All of my books focus on a Hero and Heroine working together (PARTNERSHIP) to find someone/solve a mystery (INVESTIGATION) while they take turns looking after one another (PROTECTOR) and one of them—usually the heroine—finds the place where she feels at home (ACCEPTANCE).
I think it’s safe to say that all Romantic Suspense novels are built on a foundation of the INVESTIGATION + PARTNERSHIP + PROTECTOR core stories, which is, not coincidentally what I write. (The ACCEPTANCE THING is my own particular baggage added to the mix.) This combination isn’t always RS, but RS always has these elements.
Step into my parlor and I’ll give you some examples… (Look, I’m a historical author, of course I have a parlor! A metaphorical one anyway.)
Naming Investigation as one of the key elements of a romantic suspense novel is something akin to declaring that water is wet and snow is cold.
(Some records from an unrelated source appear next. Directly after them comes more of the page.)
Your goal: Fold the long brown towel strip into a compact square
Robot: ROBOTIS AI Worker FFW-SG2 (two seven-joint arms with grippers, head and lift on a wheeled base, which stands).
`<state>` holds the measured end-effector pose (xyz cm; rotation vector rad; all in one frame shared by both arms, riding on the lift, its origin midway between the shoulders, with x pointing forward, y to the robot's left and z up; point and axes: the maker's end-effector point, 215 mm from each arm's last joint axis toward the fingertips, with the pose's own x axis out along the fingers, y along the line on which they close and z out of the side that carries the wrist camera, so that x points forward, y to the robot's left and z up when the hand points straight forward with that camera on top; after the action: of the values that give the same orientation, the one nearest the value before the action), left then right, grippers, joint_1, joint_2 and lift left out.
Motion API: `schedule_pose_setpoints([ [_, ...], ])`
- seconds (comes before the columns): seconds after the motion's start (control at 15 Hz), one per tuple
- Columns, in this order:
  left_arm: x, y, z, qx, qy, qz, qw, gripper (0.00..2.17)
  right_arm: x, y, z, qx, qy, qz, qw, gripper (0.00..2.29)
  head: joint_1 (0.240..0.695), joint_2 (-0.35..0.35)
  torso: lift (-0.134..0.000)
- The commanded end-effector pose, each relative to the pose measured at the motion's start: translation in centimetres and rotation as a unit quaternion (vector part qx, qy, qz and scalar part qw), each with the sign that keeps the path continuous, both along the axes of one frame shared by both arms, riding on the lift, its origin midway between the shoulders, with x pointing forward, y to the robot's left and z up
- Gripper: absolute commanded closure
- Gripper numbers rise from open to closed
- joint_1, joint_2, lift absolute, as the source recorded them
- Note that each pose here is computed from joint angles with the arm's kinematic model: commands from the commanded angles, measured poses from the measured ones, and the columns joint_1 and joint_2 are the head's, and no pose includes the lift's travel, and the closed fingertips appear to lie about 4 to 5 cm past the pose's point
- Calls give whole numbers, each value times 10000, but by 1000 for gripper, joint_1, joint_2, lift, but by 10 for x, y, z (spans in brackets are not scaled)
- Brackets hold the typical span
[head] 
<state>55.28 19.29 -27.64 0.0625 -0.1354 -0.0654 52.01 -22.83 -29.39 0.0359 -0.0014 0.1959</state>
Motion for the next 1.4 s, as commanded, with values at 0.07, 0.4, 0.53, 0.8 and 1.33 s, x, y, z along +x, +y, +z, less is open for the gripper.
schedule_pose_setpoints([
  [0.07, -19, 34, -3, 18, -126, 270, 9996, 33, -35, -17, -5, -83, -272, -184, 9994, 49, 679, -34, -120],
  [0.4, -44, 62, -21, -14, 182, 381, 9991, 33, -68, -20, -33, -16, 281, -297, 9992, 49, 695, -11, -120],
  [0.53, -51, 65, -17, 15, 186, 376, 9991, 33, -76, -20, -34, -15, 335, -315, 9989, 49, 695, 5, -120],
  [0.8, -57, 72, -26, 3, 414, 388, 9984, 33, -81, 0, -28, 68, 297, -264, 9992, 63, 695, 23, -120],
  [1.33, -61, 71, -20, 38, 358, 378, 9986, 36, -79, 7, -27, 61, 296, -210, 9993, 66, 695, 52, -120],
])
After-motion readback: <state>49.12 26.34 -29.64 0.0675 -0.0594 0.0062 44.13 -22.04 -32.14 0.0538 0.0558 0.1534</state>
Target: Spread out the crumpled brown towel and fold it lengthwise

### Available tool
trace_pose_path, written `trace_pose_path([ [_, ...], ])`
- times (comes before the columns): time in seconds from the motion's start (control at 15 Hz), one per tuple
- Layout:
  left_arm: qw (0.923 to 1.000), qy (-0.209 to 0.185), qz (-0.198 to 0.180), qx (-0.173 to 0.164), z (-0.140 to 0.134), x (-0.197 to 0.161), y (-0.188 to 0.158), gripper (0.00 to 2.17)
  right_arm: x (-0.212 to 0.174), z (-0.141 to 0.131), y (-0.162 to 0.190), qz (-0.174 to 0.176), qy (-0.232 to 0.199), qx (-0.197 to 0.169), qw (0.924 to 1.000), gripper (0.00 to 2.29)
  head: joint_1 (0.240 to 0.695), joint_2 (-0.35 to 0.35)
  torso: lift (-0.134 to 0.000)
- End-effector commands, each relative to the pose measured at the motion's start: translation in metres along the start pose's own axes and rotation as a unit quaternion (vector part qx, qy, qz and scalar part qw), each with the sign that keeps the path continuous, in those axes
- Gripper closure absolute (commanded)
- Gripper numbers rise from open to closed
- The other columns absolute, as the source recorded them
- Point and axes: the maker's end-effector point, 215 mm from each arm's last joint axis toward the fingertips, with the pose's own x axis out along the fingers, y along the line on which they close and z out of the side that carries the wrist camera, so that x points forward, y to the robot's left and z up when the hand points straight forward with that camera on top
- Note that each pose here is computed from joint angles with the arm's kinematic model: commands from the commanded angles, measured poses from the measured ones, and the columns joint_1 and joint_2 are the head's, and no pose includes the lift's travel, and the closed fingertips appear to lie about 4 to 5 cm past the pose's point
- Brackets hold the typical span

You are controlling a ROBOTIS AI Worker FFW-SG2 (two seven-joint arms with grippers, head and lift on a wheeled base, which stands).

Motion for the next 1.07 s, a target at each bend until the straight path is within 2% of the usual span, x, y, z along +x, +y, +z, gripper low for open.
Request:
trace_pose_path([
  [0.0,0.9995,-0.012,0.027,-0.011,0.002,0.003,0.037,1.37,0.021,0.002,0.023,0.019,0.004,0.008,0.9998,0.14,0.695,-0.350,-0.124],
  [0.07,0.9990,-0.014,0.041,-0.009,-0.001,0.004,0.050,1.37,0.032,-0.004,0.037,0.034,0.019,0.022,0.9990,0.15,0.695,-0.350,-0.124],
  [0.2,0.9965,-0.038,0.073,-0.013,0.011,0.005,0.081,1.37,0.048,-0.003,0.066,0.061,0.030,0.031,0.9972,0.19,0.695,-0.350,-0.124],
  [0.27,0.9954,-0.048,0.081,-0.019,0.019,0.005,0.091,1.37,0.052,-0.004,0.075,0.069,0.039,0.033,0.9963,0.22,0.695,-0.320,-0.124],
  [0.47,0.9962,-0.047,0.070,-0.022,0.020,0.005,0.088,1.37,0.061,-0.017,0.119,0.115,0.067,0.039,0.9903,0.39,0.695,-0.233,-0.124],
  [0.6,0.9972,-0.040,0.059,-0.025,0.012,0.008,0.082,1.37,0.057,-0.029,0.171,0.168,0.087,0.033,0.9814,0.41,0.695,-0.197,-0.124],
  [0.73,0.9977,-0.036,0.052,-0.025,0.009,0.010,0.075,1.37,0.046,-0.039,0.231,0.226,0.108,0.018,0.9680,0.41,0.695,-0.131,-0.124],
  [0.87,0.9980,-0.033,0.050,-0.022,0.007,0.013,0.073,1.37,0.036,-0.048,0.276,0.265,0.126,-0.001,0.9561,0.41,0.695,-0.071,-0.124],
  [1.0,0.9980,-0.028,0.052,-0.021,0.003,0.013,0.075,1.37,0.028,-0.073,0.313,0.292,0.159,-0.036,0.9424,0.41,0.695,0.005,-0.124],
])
But, when you’re talking genre constraints, it’s necessary to declare the obvious sometimes. Like saying romance has to have, uh, romance in it.
Nevertheless, investigation is the main thing that sets RS apart from just straight up character driven romance. Is it possible for the latter to have a mystery that needs to be solved in it? Of course. But a straight romance can generally stand alone without it. Not so with RS. If there’s no suspense, then the rest of the novel falls apart. It touches every part of the story.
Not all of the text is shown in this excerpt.